Assim, enquanto forma de aprendizado, a produção e, posteriormente, reprodução dos modelos de peças foi uma das principais ferramentas utilizada dos integrantes do G8-G. Nesse sentido, a peciagrafia trata-se da descrição dessas práticas justapostas aos respectivos modelos jurídicos, trazendo a possibilidade de melhor entender como que a relação entre o processo de discussão e de (re)produção da peça jurídica é performada. Ao contrário do método original da pecia, a peciagrafia empreende em prestar atenção e descrever os momentos em que, na reprodução, problemas antigos e novos surgem e como se lidam com eles, podendo ter como efeito a modificação do próprio modelo.

Logo, enquanto a descrição da (re)produção de peças jurídicas a partir de modelos compartilhados dentro do G8-G, a peciagrafia trouxe a possibilidade de explicitar como a relação entre o processo de discussão e de (re)produção da peça jurídica era performada, focando nos momentos em que problemas antigos e novos surgiam e como eram resolvidos, tendo como um dos efeitos a modificação do próprio modelo. Ao focar na descrição dos processos de (re)produção das peças e em conjunto com uma etnografia de longa duração no G8-G, a peciagrafia potencializou a narrativa da memória ali subjacente e trouxe à tona as mudanças de posicionamento do grupo e a sua tradução para a gramática jurídica.
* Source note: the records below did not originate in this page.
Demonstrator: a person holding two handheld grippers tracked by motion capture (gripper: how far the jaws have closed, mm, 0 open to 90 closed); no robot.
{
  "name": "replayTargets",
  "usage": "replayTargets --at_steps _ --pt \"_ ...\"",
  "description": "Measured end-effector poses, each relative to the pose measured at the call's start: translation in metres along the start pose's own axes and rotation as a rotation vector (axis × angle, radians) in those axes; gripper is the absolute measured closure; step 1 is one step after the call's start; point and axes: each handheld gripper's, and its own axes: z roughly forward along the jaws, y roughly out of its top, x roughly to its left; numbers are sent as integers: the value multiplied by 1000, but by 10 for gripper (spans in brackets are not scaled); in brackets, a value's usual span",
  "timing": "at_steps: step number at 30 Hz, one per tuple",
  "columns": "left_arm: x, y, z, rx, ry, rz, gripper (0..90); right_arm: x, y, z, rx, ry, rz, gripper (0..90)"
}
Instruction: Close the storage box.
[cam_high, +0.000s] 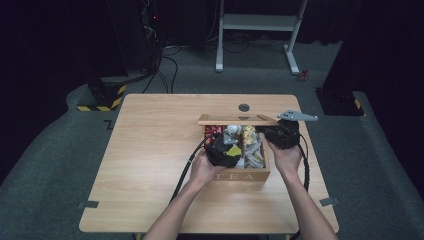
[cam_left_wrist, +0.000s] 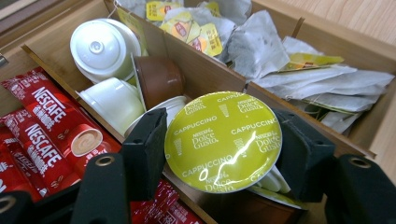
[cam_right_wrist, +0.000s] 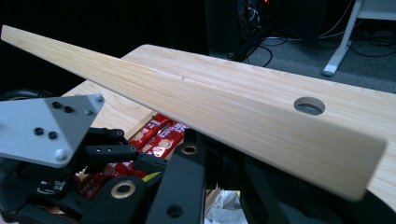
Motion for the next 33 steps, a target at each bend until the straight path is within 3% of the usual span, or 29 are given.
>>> replayTargets --at_steps 11,19,33 --pt "-4 2 -20 -83 -7 13 393 0 -1 0 -3 5 8 889" --pt "-3 -5 -38 -144 -35 -15 395 -1 -2 0 -4 10 13 898" --pt "6 -18 -65 -196 -28 -34 397 0 -3 1 -6 6 14 899"
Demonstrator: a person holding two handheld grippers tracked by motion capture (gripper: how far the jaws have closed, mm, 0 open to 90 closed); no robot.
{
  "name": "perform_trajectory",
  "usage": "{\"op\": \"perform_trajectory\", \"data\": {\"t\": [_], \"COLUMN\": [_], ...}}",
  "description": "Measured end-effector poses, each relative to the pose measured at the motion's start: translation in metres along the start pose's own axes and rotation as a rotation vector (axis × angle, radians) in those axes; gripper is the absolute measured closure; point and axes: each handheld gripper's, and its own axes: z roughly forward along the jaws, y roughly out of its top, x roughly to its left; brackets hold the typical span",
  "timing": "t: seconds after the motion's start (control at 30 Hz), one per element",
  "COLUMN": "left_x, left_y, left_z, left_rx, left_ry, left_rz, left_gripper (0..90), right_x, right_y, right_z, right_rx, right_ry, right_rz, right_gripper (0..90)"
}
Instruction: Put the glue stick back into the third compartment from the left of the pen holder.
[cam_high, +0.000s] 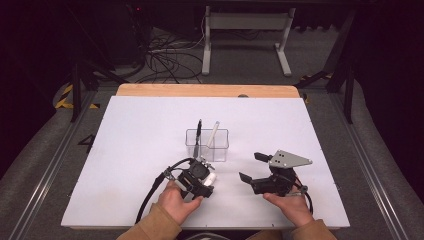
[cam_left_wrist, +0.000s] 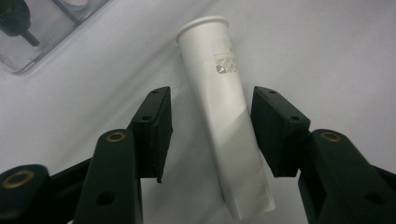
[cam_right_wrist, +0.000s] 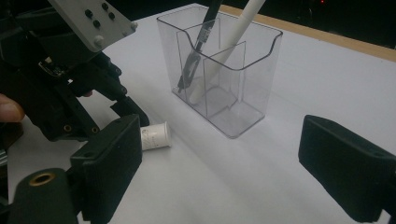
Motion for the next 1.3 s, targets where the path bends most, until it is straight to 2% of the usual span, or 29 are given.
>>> {"op": "perform_trajectory", "data": {"t": [0.13, 0.43, 0.6, 0.8, 0.93, 1.07, 1.3], "left_x": [0.0, 0.002, 0.005, 0.005, 0.006, 0.007, 0.007], "left_y": [0.002, 0.002, 0.001, 0.001, 0.0, -0.001, -0.002], "left_z": [0.0, 0.001, 0.0, -0.001, -0.007, -0.017, -0.034], "left_rx": [0.001, -0.01, -0.02, -0.032, -0.066, -0.13, -0.213], "left_ry": [0.021, 0.035, 0.013, -0.011, -0.014, -0.019, -0.015], "left_rz": [-0.01, -0.027, -0.052, -0.052, -0.042, -0.034, -0.012], "left_gripper": [55.7, 66.3, 67.9, 68.2, 68.4, 68.7, 68.9], "right_x": [0.0, 0.001, 0.0, 0.0, 0.0, -0.001, -0.001], "right_y": [0.0, 0.0, 0.0, 0.0, 0.0, 0.0, 0.0], "right_z": [0.0, 0.0, 0.0, 0.0, -0.001, -0.002, -0.001], "right_rx": [0.001, 0.001, 0.001, 0.001, -0.003, -0.007, -0.007], "right_ry": [0.0, 0.0, 0.001, 0.0, -0.001, -0.003, -0.002], "right_rz": [-0.003, -0.003, -0.004, -0.006, -0.005, -0.006, -0.005], "right_gripper": [13.7, 13.7, 13.7, 13.7, 13.7, 13.7, 13.7]}}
Assim, a partir da peciagrafia, pude descrever uma parte do campo de disputas políticas acerca do gênero e sexualidade no Brasil—ou quando o sexo se torna uma questão de Estado. Aqui, penso a partir da proposta de Judith Butler (2013): adentrar aos eventos críticos é entender esses momentos de esgarçamento do tecido de nossa rede epistemológica, em que “as categorias segundo as quais nossa vida social é ordenada produzem uma certa incoerência ou domínios inteiros de ininteligibilidade” (163-4). Ou seja, a peciagrafia desses processos jurídicos nos mostram um momento de possibilidade de modificação dos nossos domínios de inteligibilidade, não perdendo a sua complexidade, mas focando justamente em como pequenas mudanças produzem um efeito borboleta que, ao final, pode mudar nosso próprio entendimento sobre o sexo enquanto sociedade.

Notes

[1] Um termo êmico histórico no movimento LGBT no Brasil, na América Latina e em Portugal. Travesti refere-se a alguém designado homem ao nascer, mas que se identifica como mulher, e pode e não ter feito procedimentos estéticos e cirúrgicos. Ver Bento (2012).
[2] Uso “nome de registro” como o nome presente na certidão de nascimento, escolhido pelos guardiães legais na hora do registro em cartório. Ele se contrapões ao “nome social,” utilizado por travestis e pessoas trans na sua rede social e nas suas interações diárias. No Brasil, temos uma infinidade de documentos de identidade, que sempre fazem referência ao “nome de registro”—dificultando o uso de “nomes sociais” nesses documentos.
[3] A dicotomia entre “nome de registro” e “nome social” vem do uso muito restrito e burocrático do direito civil no Brasil. É quase impossível mudar o seu “nome de registro”—a única opção viável é argumentar que ele causa eventos violentos na vida da pessoa. Assim, o movimento travesti e trans investiu em alternativas legais, como a produção de identidades usando seus “nomes sociais.” Mas a questão permaneceu: ao lidar com espaços burocráticos e legais, essas identidades não foram totalmente reconhecidas, uma vez que o seu “nome de registro” ainda é referido e utilizado na maioria dos seus documentos legais.


Referências

Bento, Berenice. 2012. O Que é Transexualidade? São Paulo: Brasiliense – Coleção Primeiros Passos.

Butler, Judith. 2013. “O Que é a Crítica? Um Ensaio sobre a Virtude de Foucault.” Cadernos de Ética e Filosofia Política, São Paulo n. 22, pp. 159-179, ago.

Mol, Annemarie. 2008. “Política Ontológica: Algumas Idéias e Várias Perguntas.” In: Nunes, João Arriscado e Roque, Ricardo (org.) Objectos Impuros: Experiências em Estudos Sociais da Ciência. Porto: Edições Afrontamento. Tradução de Gonçalo Praça. pp. 63-77.

Woolf, Virginia. 2015. Orlando: Uma Biografia. 1ª Edição. Belo Horizonte: Autêntica Editora, 286 p.